What you will do ▸
Produce a word-for-word copy of the data that follows, excluding images.

Provided material ▸
########

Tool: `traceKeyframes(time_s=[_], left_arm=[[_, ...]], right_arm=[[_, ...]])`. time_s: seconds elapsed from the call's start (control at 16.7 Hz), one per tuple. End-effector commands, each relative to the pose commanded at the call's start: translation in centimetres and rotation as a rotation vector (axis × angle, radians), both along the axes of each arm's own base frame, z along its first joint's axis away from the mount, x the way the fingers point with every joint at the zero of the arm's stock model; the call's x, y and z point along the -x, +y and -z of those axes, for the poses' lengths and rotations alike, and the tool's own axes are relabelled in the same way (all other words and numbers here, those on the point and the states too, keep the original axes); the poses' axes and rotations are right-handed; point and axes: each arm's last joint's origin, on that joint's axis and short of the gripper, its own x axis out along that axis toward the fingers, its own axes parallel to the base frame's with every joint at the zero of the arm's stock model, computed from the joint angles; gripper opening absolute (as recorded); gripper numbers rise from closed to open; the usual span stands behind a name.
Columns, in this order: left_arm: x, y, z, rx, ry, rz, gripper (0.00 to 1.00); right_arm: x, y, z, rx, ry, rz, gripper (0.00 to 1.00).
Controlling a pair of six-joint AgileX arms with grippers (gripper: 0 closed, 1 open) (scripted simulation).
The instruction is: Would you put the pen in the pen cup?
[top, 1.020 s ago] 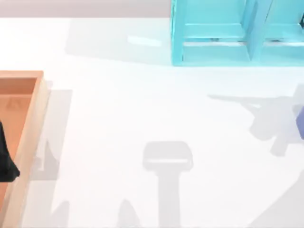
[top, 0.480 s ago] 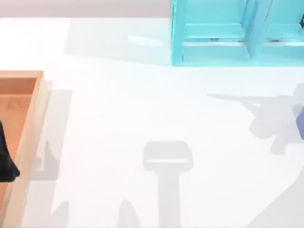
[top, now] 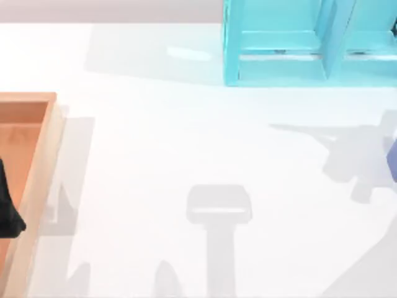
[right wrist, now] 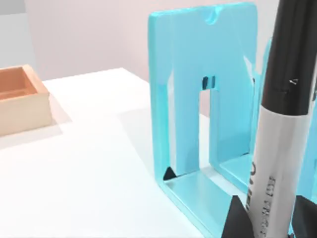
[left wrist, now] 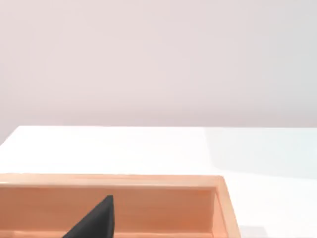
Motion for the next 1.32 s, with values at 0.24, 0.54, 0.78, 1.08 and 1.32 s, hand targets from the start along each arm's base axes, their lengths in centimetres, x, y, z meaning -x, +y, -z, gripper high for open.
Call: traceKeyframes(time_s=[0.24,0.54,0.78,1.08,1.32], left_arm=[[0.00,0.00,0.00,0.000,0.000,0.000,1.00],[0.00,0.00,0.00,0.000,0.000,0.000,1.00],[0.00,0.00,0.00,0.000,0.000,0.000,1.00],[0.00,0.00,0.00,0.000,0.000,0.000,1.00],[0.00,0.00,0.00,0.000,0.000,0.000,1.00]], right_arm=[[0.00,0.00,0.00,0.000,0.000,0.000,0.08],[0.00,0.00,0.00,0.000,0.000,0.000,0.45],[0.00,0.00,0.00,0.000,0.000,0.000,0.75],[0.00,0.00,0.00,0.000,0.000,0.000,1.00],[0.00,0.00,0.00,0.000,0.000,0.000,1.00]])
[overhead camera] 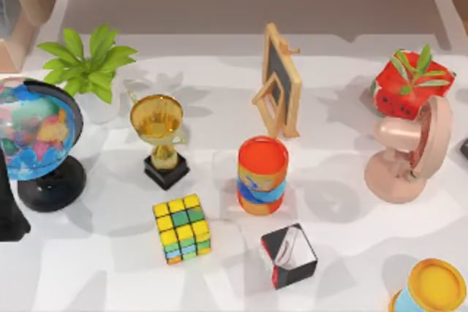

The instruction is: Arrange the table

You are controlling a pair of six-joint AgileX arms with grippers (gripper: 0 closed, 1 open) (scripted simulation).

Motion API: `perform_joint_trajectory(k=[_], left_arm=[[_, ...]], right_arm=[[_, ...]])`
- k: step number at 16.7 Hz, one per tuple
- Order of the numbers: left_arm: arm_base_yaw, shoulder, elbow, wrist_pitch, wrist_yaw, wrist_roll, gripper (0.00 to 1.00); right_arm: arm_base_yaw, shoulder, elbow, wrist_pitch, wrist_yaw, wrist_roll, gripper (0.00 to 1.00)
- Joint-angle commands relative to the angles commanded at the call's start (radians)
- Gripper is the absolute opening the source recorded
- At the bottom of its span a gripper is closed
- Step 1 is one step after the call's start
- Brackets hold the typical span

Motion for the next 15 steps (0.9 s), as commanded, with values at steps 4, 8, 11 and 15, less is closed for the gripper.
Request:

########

Answer below ▸
Tool: `traceKeyframes(time_s=[_], left_arm=[[_, ...]], right_arm=[[_, ...]])`. time_s: seconds elapsed from the call's start (control at 16.7 Hz), one per tuple. End-effector commands, each relative to the pose commanded at the call's start: translation in centimetres and rotation as a rotation vector (axis × angle, radians), both along the axes of each arm's own base frame, z along its first joint's axis away from the mount, x the way the fingers point with every joint at the zero of the arm's stock model; the call's x, y and z point along the -x, +y and -z of those axes, for the poses' lengths and rotations alike, and the tool's own axes are relabelled in the same way (all other words and numbers here, those on the point and the states too, keep the original axes); the poses' axes and rotations are right-handed; point and axes: each arm's last joint's origin, on that joint's axis and short of the gripper, its own x axis out along that axis toward the fingers, its own axes parallel to the base frame's with every joint at the zero of the arm's stock model, computed from the joint angles; gripper opening absolute (as recorded); gripper numbers rise from closed to open; the usual span stands behind a name.
Columns, in this order: left_arm: x, y, z, rx, ry, rz, gripper (0.00 to 1.00); right_arm: x, y, z, rx, ry, rz, gripper (0.00 to 1.00).
Controlling a pair of six-joint AgileX arms with grippers (gripper: 0 closed, 1 open) (scripted simulation).
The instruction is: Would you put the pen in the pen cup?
[top, 1.020 s ago] 
[top, 0.480 s ago] 
[top, now] 
[right wrist, now] 
[left wrist, now] 
Motion for the next 1.32 s, with values at 0.24, 0.54, 0.78, 1.08 and 1.32 s, hand targets from the start along each arm's base axes, their lengths in centimetres, x, y, z meaning -x, +y, -z, gripper high for open.
Call: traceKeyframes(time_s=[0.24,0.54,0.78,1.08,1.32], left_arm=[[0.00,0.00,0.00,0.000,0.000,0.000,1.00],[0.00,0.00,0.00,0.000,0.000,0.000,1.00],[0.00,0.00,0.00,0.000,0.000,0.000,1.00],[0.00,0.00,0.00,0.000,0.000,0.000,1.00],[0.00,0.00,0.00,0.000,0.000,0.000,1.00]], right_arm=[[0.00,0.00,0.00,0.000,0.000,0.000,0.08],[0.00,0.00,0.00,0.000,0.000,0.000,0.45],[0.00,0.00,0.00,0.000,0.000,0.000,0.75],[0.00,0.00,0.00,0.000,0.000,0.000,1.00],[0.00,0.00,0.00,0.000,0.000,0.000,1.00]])
[overhead camera] 

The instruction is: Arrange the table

You are controlling a pair of six-joint AgileX arms with grippers (gripper: 0 closed, 1 open) (scripted simulation).

Motion API: `perform_joint_trajectory(k=[_], left_arm=[[_, ...]], right_arm=[[_, ...]])`
- k: step number at 16.7 Hz, one per tuple
- Order of the numbers: left_arm: arm_base_yaw, shoulder, elbow, wrist_pitch, wrist_yaw, wrist_roll, gripper (0.00 to 1.00); right_arm: arm_base_yaw, shoulder, elbow, wrist_pitch, wrist_yaw, wrist_roll, gripper (0.00 to 1.00)
- Joint-angle commands relative to the angles commanded at the call's start (radians)
- Gripper is the absolute opening the source recorded
- At the bottom of its span a gripper is closed
- Step 1 is one step after the call's start
- Brackets hold the typical span

Motion for the next 15 steps (0.9 s), as commanded, with values at steps 4, 8, 11 and 15, less is closed for the gripper.
Request:

Nothing further belongs to this answer.